How to get links - and bad reverse-engineering.
I was reading an old post about getting links on Matt Cutts blog. In March (2008) he posted an article that he’d written in 2005 to show that some techniques are timeless and still work. The article is good, though I’m sure a lot of people won’t *get* it. The real gold was in this comment, posted by a reader… (note the part I highlighted.)
As long as the focus is getting links, you’ll fail miserably. It’s like Guy Kawasaki says: “If the focus of a startup is to make money, it will fail.”
The idea that getting links is the objective is the result of bad reverse-engineering. The common idea is: “All successful, high ranking, website have many backlinks,…. therefore if my website has many backlinks, It will be successful and rank high.”
That’s like thinking: “All rich people have lots of money,.. therefore if I have lots of money, I’ll be rich.” (if you don’t understand why this is not correct, you’ll never be rich.)
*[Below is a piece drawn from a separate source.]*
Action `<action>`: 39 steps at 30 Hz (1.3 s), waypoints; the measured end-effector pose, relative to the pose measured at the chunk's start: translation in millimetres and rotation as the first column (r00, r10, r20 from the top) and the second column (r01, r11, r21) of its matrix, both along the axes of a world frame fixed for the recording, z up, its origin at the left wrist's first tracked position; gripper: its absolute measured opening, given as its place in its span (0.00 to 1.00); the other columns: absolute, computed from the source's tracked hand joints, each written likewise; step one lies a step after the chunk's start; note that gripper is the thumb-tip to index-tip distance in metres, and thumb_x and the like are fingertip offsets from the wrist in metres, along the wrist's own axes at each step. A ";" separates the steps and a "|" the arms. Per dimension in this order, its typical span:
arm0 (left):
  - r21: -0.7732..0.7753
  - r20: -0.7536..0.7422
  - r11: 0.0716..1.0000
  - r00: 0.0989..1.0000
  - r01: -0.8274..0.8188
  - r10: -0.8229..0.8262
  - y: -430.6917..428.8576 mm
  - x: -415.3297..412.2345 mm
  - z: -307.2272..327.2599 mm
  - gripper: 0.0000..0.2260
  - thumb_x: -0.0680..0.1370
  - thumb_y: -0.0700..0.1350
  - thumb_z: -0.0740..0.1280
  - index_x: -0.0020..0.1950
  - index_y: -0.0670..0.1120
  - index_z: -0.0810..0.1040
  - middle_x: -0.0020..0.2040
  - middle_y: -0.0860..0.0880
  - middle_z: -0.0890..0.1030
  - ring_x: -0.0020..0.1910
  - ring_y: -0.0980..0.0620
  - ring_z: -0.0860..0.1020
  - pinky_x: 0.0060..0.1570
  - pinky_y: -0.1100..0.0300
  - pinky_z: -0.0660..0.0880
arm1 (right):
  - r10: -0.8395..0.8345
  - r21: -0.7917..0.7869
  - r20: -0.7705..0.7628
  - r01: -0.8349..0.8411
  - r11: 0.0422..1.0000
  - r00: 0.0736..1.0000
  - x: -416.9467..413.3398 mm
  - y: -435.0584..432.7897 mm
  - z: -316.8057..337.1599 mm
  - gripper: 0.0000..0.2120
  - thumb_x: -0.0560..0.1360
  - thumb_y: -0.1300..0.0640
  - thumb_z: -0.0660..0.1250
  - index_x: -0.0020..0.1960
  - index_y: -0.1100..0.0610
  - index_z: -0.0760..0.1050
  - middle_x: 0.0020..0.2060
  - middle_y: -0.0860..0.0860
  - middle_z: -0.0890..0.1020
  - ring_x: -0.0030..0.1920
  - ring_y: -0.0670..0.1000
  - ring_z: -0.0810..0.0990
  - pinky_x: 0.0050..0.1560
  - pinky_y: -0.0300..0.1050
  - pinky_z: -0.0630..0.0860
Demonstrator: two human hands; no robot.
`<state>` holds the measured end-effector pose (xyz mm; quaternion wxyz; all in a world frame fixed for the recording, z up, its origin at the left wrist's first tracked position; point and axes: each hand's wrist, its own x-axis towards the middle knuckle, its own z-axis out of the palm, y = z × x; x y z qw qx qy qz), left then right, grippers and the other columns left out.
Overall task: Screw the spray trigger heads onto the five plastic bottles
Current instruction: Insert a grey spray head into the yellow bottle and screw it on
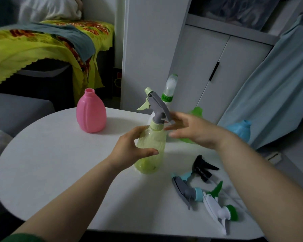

Money is the result of some form of success, it is never the cause of the success. The same applies to links. Links are the result of some form of success, they never are the cause of the success.
To most this feels like a chicken and the egg problem (what’s there first? The success or the links?) If you really want to know what was there first, the chicken or the egg, then you’ll study evolution and find that neither one was there first. They evolved!
The same applies to success and links. They evolve from something else, something more basic. Trying to take evolutionairy shorts cuts by link building just doesn’t work. It may help a bit, but it hardly ever works.
Links do come by them selves, first from your friends and family, then from colleagues, then from customers, then from some newspapers, then from communities, and eventually, if you´re really good, from already recognized authorities in your field.
Most sites however, hardly get passed the colleagues and customer links. There’s a reason for that,.. But it is also necessary to recognize that in many cases, that’s all people want. Success is a very relative concept.